Gaza: la construction d’une prison à ciel ouvert depuis des décennies… avant le 7 octobre

Travailleurs palestiniens au «poste-frontière» d’Erez, mars 2022. (Attia Muhammed/Flash90)

Par Noa Galili

Ces derniers mois, l’attention des médias internationaux s’est à juste titre portée sur l’ampleur sans précédent des morts [sans mentionner les très nombreux et divers types de blessés] et de la destruction causés par l’armée israélienne dans la bande de Gaza. Les bulletins d’information quotidiens s’intéressent de plus en plus à la privation de nourriture, d’eau, de médicaments et d’autres ressources de base résultant du blocus intensifié qu’Israël a imposé peu après les attaques menées par le Hamas le 7 octobre.

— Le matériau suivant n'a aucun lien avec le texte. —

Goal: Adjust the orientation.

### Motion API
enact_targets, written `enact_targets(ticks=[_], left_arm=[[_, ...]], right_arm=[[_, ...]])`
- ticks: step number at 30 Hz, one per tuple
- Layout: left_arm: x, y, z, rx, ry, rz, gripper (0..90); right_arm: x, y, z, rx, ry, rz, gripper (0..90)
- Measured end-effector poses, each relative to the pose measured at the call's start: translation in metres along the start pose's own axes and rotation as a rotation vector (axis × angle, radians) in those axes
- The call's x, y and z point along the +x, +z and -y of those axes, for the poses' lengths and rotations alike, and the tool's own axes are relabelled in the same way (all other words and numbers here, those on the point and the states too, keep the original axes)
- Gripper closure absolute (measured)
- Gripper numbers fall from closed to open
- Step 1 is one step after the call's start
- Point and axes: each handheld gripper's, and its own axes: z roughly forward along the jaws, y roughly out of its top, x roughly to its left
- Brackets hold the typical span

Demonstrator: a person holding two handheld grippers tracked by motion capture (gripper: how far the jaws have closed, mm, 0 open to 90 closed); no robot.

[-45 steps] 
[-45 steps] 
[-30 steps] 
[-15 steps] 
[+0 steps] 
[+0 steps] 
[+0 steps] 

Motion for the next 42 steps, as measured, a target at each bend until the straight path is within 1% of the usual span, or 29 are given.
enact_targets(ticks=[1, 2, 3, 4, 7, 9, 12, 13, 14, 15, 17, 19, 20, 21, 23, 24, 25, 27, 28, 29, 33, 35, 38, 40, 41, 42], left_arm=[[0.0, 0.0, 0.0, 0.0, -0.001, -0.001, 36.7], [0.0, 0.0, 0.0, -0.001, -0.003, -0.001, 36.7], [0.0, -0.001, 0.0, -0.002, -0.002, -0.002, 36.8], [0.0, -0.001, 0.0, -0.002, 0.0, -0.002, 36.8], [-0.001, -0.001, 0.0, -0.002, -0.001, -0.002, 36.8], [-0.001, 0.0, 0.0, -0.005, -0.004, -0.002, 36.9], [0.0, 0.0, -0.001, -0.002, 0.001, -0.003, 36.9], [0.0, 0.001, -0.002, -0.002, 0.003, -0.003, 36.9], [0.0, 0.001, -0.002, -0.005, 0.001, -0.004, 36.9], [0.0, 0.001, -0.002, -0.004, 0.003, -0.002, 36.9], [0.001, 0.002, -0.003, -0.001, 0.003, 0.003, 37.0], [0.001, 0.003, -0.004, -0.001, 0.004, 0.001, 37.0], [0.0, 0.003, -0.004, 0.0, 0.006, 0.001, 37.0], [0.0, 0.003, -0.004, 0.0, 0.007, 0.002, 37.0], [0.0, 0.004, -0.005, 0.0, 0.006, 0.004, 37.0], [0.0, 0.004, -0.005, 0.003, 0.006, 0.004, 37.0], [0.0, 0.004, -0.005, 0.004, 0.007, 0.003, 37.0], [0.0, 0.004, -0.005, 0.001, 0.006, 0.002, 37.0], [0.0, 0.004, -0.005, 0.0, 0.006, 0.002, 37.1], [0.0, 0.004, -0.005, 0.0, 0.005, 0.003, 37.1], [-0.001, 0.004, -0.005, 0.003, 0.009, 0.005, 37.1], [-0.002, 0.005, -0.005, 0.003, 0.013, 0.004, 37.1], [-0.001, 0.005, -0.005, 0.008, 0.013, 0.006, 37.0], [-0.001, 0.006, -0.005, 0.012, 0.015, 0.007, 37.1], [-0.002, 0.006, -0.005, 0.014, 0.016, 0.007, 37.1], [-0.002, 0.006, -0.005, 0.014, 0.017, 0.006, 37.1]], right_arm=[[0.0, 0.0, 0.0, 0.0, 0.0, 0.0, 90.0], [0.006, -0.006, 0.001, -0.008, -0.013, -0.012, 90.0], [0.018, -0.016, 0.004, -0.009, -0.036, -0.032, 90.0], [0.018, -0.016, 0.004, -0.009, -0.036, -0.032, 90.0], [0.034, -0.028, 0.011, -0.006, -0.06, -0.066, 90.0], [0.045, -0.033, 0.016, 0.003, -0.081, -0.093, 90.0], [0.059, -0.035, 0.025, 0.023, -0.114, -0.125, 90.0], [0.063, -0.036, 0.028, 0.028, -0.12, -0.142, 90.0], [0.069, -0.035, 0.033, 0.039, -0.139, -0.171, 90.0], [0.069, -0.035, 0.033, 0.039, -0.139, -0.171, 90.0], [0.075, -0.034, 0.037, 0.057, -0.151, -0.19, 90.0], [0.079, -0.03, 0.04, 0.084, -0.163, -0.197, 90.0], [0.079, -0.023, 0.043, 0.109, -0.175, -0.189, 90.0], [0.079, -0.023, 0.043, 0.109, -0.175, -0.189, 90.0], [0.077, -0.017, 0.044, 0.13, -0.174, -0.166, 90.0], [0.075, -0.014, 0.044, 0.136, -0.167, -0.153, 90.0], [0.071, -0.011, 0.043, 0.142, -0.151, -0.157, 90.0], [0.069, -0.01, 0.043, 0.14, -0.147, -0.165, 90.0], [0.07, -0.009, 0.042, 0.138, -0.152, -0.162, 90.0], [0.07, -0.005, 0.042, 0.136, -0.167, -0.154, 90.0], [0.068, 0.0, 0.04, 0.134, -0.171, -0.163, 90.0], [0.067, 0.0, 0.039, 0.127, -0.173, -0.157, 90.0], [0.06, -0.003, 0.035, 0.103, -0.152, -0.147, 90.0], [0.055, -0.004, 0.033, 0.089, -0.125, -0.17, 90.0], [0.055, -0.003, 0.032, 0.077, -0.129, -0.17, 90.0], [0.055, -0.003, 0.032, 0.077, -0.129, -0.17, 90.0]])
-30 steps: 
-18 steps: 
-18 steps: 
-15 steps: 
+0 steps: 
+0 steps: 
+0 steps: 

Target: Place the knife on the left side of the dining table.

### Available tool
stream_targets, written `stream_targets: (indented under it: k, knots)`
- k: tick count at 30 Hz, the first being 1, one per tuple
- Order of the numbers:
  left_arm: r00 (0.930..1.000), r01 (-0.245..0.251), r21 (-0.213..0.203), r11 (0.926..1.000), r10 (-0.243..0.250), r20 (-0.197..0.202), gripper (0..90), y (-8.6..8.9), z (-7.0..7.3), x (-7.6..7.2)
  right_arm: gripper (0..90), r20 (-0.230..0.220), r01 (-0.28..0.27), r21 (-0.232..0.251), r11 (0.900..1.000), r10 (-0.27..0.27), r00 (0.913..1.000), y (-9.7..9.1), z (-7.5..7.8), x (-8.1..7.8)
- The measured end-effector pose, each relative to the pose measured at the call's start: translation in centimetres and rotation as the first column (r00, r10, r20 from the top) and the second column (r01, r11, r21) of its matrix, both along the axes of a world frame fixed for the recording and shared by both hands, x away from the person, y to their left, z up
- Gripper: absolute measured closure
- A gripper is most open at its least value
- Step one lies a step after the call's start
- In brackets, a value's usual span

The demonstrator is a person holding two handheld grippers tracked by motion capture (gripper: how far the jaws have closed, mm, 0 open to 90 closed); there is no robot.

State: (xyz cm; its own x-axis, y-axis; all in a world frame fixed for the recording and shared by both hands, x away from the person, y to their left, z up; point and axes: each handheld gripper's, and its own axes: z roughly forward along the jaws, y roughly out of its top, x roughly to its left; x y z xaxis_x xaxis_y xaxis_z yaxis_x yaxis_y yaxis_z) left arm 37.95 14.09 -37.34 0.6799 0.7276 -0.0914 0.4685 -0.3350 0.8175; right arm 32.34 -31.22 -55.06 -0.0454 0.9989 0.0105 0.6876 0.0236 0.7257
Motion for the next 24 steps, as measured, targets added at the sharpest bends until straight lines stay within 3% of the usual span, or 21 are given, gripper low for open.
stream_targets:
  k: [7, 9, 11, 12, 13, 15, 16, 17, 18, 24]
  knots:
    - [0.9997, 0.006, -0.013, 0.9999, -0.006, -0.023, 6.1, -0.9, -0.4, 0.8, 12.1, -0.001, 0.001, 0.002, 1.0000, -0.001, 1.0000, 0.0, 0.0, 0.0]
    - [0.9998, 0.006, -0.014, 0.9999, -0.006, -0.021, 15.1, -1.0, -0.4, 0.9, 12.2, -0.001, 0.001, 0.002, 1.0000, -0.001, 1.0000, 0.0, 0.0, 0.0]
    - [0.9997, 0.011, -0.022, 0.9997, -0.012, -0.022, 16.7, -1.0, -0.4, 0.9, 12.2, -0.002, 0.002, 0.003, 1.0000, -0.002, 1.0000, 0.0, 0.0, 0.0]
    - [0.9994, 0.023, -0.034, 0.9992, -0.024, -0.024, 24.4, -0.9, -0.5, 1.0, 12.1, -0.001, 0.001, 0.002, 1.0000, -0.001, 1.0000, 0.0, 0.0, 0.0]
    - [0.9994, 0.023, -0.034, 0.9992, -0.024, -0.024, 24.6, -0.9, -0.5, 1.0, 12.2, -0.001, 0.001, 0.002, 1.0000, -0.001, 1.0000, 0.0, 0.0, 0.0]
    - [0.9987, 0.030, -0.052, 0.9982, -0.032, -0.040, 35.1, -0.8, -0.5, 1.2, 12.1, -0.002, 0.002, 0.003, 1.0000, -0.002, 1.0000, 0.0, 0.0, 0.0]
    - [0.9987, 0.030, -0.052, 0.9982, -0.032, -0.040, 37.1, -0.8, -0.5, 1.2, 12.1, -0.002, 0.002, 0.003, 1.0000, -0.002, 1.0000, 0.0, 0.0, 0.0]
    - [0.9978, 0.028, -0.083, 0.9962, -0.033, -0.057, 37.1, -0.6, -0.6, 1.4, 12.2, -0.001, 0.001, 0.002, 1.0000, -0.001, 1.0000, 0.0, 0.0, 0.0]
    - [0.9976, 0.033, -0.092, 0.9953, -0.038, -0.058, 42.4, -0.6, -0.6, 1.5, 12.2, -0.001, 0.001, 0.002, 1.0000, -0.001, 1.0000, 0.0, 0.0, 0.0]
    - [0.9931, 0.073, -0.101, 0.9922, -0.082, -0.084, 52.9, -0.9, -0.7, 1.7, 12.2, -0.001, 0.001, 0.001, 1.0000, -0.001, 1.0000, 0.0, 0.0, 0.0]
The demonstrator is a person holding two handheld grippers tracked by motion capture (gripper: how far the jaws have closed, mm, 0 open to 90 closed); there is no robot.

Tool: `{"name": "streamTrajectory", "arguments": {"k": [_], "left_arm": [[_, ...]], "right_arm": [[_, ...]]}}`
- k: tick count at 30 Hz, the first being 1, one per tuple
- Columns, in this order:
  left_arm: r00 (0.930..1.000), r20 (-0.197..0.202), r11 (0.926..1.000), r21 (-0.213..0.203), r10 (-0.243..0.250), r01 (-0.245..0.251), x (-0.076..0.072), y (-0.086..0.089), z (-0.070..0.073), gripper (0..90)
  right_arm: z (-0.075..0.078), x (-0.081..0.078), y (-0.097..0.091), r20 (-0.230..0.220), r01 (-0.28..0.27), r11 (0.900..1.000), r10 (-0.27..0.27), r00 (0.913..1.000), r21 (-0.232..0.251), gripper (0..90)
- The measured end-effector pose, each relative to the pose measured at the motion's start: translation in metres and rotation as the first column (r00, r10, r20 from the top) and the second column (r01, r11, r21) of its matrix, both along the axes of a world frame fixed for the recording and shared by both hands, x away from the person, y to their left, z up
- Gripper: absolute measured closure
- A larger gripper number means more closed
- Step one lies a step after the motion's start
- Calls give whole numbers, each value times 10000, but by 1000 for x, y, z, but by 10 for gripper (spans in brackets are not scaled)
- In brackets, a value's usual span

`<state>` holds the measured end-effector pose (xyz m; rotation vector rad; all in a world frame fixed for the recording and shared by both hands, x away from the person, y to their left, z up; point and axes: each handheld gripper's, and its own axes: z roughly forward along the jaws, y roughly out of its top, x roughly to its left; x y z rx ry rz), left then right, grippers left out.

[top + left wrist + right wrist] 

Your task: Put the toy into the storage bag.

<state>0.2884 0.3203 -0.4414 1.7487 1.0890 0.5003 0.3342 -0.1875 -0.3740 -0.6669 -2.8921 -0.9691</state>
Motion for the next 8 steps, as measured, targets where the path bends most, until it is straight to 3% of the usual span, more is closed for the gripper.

Pourtant, la plupart de ces informations tendent à considérer les pratiques actuelles de restriction et de privation de manière isolée. C’est une grave erreur.

En fait, l’étau israélien sur les Palestiniens de Gaza s’est progressivement resserré au cours des décennies, comme moyen de contrôle, de pression et de punition collective. Même en temps «ordinaire», entre ses offensives militaires périodiques dans la bande de Gaza, les restrictions radicales imposées par Israël à la circulation des personnes et des biens ont longtemps sapé les conditions de vie de base à Gaza et violé d’autres droits de l’homme qui en dépendent – tels que les droits à la vie familiale, à l’éducation, aux soins médicaux et à la recherche de moyens propres de subsistance.

La situation catastrophique actuelle doit être réinsérée dans le contexte des politiques israéliennes antérieures au 7 octobre, notamment en ce qui concerne la liberté de circulation des Palestiniens entre Gaza, Israël et la Cisjordanie. Depuis plus d’un demi-siècle, la violence de l’occupation israélienne, les offensives militaires répétées et la «politique de séparation» entre Gaza et la Cisjordanie ont engendré une bande de terre brisée et exsangue. Ces procédures ont créé et entretenu une catastrophe humanitaire. Elles ont séparé les Palestiniens de Gaza de ceux d’Israël et de Cisjordanie, et favorisé les objectifs politiques et démographiques illégitimes d’Israël.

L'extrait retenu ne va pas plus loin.